Our parents and grandparents raised families, often large families, in less prosperous times than ours. If they did it, so can those today who want families.
It all comes down to priorities.(emphasis mine)
“He that raises a large family does, indeed, while he lives to observe them, stand a broader mark for sorrow; but then he stands a broader mark for pleasure too.” - Benjamin Franklin
TM: With respect to this last lengthy section of VA's entry, as I said in a comment to the post, "I couldn't agree more with everything she said." My experience, both during my childhood (when we were much poorer and had much much less than my family has now), as well as during my adult years which has been primarily devoted to properly raising a large family (by today's standards), is essentially the same as VA's. Indeed, as people who know me well can attest, I've made the exact same arguments in the exact same terms time and time again. To my mind, and by my experience, it must be much more difficult to raise children right in a small, as opposed to a large family. I'm not saying that a large family necessarily assures that the children will turn out better, just that it must be, and is (I know) more difficult -- it must require a great deal more conscious effort to resist both a personal impulse, as well as the impulse of the extended family (grandparents primarily) to indulge them, to enforce proper discipline, and so on and so forth -- to "raise them in the way they should go" so that "when they are old, they will not soon depart from it."

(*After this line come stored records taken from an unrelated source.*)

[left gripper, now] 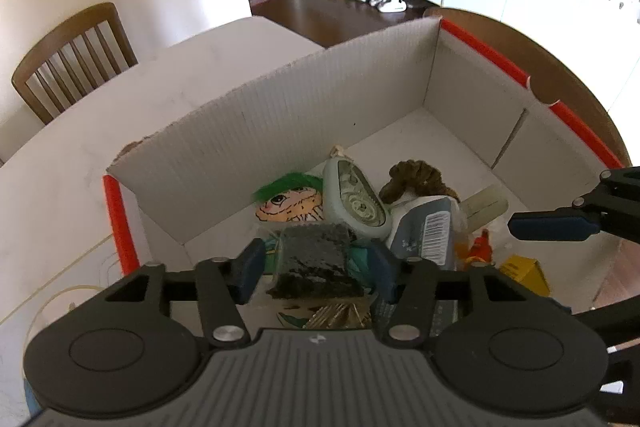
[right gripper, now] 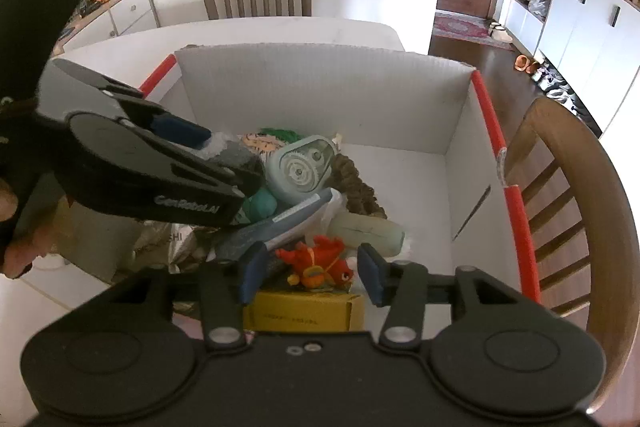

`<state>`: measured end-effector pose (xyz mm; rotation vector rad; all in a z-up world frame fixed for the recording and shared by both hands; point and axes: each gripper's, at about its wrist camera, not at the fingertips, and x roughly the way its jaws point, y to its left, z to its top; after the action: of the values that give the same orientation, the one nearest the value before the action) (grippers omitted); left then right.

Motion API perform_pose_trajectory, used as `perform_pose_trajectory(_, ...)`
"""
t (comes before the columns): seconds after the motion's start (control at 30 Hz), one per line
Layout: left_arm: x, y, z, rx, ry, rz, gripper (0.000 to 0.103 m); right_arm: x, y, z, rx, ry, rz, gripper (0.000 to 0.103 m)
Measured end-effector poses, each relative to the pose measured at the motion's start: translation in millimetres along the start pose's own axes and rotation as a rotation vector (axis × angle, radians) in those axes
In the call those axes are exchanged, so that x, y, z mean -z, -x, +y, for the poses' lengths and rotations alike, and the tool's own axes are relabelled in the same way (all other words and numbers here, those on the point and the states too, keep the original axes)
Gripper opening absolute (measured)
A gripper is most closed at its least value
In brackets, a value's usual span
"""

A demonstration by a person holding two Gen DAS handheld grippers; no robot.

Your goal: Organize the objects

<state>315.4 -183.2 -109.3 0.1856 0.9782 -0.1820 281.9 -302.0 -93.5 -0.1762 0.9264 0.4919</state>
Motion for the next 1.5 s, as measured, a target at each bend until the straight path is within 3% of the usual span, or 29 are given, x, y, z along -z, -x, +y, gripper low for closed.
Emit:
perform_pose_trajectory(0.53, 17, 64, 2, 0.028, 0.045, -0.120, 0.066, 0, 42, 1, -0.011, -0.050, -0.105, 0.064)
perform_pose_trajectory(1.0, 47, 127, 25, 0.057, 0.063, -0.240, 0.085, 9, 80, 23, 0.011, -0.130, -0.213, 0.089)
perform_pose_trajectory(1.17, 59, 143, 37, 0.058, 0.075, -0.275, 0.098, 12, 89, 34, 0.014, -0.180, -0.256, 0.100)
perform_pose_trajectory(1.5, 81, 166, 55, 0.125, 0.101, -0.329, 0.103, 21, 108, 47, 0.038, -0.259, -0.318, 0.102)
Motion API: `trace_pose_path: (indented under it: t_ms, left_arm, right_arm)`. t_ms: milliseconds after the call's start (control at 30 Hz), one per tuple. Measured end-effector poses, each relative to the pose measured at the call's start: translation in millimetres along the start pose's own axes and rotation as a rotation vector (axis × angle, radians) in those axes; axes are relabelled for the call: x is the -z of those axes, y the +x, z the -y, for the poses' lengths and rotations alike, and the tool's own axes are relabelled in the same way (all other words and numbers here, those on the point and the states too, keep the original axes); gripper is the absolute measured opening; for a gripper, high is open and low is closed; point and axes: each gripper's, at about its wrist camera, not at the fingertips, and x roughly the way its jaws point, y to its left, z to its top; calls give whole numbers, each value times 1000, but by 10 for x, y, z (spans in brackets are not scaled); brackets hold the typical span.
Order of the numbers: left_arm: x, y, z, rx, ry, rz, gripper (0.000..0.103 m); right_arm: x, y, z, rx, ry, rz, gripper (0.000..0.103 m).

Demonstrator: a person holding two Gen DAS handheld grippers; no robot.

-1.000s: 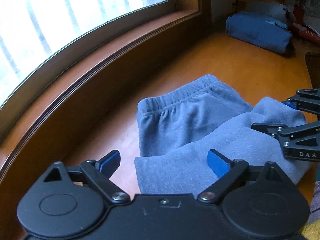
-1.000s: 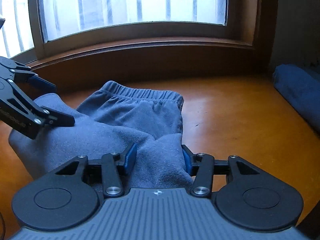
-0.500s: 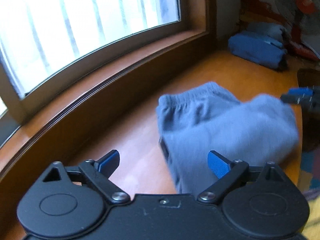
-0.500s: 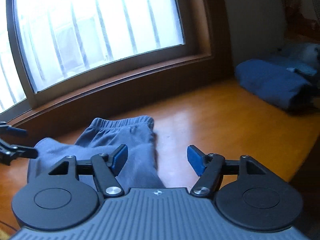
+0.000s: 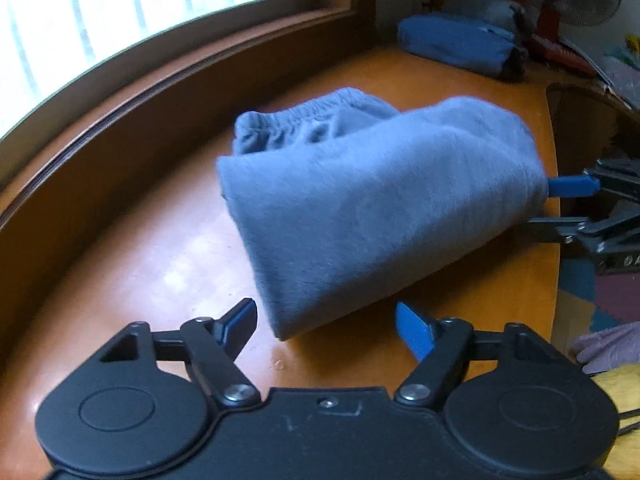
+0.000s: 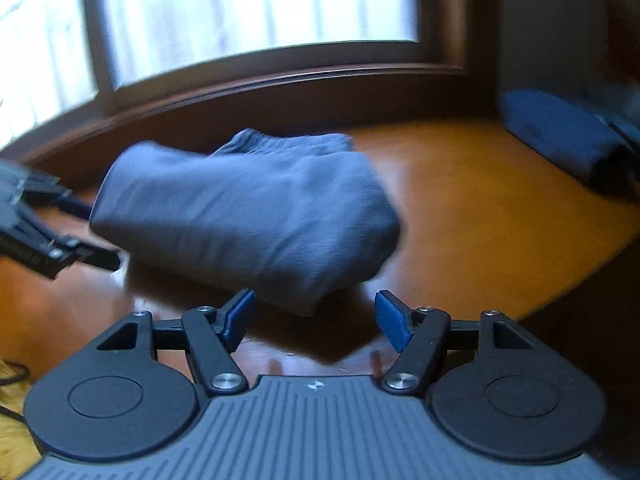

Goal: Fold clothes

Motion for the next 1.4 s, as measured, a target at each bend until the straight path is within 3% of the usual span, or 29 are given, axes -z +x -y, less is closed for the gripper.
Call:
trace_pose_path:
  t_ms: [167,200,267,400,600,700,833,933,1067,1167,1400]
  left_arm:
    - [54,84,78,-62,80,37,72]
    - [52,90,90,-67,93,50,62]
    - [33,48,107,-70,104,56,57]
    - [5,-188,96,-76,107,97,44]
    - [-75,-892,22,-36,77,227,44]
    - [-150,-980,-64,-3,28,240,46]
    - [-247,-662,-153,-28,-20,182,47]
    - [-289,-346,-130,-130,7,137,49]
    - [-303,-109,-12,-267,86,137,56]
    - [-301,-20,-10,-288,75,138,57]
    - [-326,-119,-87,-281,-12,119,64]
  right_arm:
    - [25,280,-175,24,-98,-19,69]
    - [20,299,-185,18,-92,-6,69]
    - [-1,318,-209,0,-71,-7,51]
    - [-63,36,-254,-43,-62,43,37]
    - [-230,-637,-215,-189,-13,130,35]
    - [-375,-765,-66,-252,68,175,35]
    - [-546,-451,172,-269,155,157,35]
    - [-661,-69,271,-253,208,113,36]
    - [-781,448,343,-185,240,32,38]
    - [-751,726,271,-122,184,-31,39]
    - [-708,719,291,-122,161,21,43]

Once again, I could go on and on and on about the advantages of having a large family, not just to myself and the children, but to society at large. But as VA rightly notes, it's all a matter of priorities. One thing that cannot be denied is that we now live in a debased culture full of self-absorbed, self-indulgent people. And I'm willing to wager that the vast majority of this culture of self-absorption and self-indulgence are the product of small, not large families. Any takers?